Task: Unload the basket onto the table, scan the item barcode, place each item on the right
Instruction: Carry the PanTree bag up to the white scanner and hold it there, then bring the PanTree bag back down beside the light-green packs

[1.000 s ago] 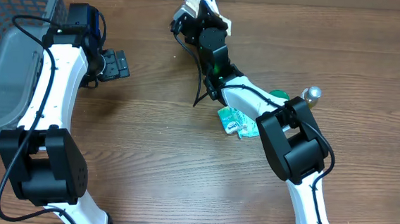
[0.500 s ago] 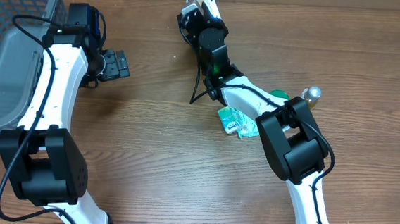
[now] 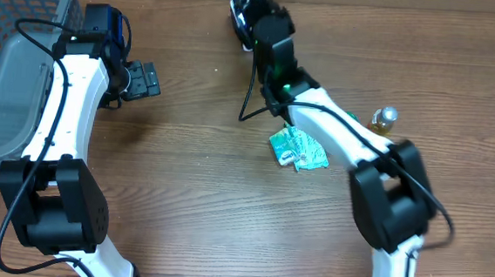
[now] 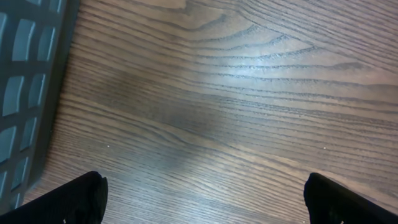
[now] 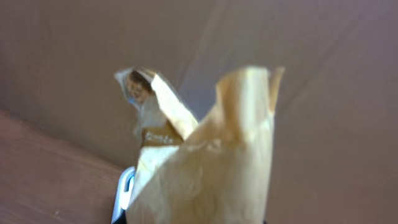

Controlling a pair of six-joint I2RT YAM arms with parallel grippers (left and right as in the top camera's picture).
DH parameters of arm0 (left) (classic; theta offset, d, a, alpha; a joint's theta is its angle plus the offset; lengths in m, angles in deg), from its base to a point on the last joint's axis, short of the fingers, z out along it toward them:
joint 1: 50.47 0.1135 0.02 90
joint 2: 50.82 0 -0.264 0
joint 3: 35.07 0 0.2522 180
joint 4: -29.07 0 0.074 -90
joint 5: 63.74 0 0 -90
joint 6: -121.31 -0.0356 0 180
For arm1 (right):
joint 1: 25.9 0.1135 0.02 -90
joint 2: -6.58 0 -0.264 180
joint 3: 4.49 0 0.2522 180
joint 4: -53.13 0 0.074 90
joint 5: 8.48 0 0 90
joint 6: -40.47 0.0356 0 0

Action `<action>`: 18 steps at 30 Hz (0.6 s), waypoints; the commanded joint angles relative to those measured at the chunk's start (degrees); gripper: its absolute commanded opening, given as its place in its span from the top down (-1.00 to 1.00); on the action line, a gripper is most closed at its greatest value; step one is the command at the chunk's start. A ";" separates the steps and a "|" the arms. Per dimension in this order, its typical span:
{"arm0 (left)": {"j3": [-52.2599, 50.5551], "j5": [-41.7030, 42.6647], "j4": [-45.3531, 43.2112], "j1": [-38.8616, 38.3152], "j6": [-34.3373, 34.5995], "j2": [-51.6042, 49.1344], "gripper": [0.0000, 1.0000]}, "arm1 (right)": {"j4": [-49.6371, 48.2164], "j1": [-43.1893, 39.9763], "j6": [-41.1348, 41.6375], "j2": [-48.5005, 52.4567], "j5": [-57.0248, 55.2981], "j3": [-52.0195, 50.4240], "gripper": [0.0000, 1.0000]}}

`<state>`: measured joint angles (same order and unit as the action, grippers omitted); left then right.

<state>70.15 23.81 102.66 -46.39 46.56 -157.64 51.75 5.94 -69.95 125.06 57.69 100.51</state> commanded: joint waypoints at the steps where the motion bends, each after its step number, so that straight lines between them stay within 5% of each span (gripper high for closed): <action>1: 0.52 -0.70 -0.09 -0.02 -0.28 0.76 -0.99 | 10.69 -0.37 15.72 -8.87 3.19 0.66 0.93; 10: 0.52 -0.70 -0.09 -0.02 -0.28 0.76 -0.99 | 38.45 -0.48 39.19 -12.81 30.53 0.66 0.93; 18: 0.52 -0.70 -0.09 -0.02 -0.28 0.76 -0.99 | 52.59 -0.48 44.68 -12.81 45.83 0.66 0.93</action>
<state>70.15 23.83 102.62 -46.39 46.56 -157.64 101.80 5.61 -29.39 112.99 95.33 100.75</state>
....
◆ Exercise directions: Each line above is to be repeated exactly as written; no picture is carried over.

◆ Task answer:
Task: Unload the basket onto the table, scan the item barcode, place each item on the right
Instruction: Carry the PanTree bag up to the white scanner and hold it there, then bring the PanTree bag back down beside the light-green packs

[1.000 s ago] 
[0.500 s ago] 
[now] 
[now] 
[now] 

Controlling a pair of six-joint I2RT YAM arms with parallel grippers (left and right as in the top camera's picture).
DH parameters of arm0 (left) (classic; theta offset, d, a, alpha; a joint's theta is its angle plus the offset; lengths in m, angles in deg), from its base to a point on the last joint's axis, short of the fingers, z out along it toward them:
joint 1: 50.47 0.1135 0.02 90
joint 2: 50.82 0 -0.264 0
joint 3: 35.07 0 0.2522 180
joint 4: -29.07 0 0.074 -90
joint 5: 63.74 0 0 -90
joint 6: -121.31 -0.0356 0 180
For arm1 (right):
joint 1: 25.9 0.1135 0.02 -90
joint 2: -6.58 0 -0.264 180
joint 3: 4.49 0 0.2522 180
joint 4: -53.13 0 0.074 90
joint 5: 8.48 0 0 90
joint 6: -40.47 0.0356 0 0

Action `<action>`: 18 steps at 30 Hz (0.6 s), waypoints; the commanded joint angles relative to those measured at the chunk's start (degrees); gripper: its absolute commanded opening, given as its place in its span from the top down (-1.00 to 1.00); on the action line, a gripper is most closed at its greatest value; step one is the command at the chunk's start. A ";" separates the steps and a "|" the arms. Per dimension in this order, its typical span:
{"arm0 (left)": {"j3": [-52.2599, 50.5551], "j5": [-41.7030, 42.6647], "j4": [-45.3531, 43.2112], "j1": [-38.8616, 38.3152], "j6": [-34.3373, 34.5995], "j2": [-51.6042, 49.1344], "gripper": [0.0000, 1.0000]}, "arm1 (right)": {"j4": [-49.6371, 48.2164], "j1": [-43.1893, 39.9763], "j6": [-41.1348, 41.6375], "j2": [-48.5005, 52.4567], "j5": [-57.0248, 55.2981], "j3": [-52.0195, 50.4240], "gripper": [0.0000, 1.0000]}}

`<state>`: measured joint angles (same order and unit as the action, grippers omitted); left then right.

<state>70.15 23.81 102.66 -46.39 46.56 -157.64 51.75 5.94 -69.95 125.06 57.69 100.51</state> commanded: joint waypoints at the steps where the motion bends, each after its step number, so that straight lines between them stay within 5% of each span (gripper high for closed): <action>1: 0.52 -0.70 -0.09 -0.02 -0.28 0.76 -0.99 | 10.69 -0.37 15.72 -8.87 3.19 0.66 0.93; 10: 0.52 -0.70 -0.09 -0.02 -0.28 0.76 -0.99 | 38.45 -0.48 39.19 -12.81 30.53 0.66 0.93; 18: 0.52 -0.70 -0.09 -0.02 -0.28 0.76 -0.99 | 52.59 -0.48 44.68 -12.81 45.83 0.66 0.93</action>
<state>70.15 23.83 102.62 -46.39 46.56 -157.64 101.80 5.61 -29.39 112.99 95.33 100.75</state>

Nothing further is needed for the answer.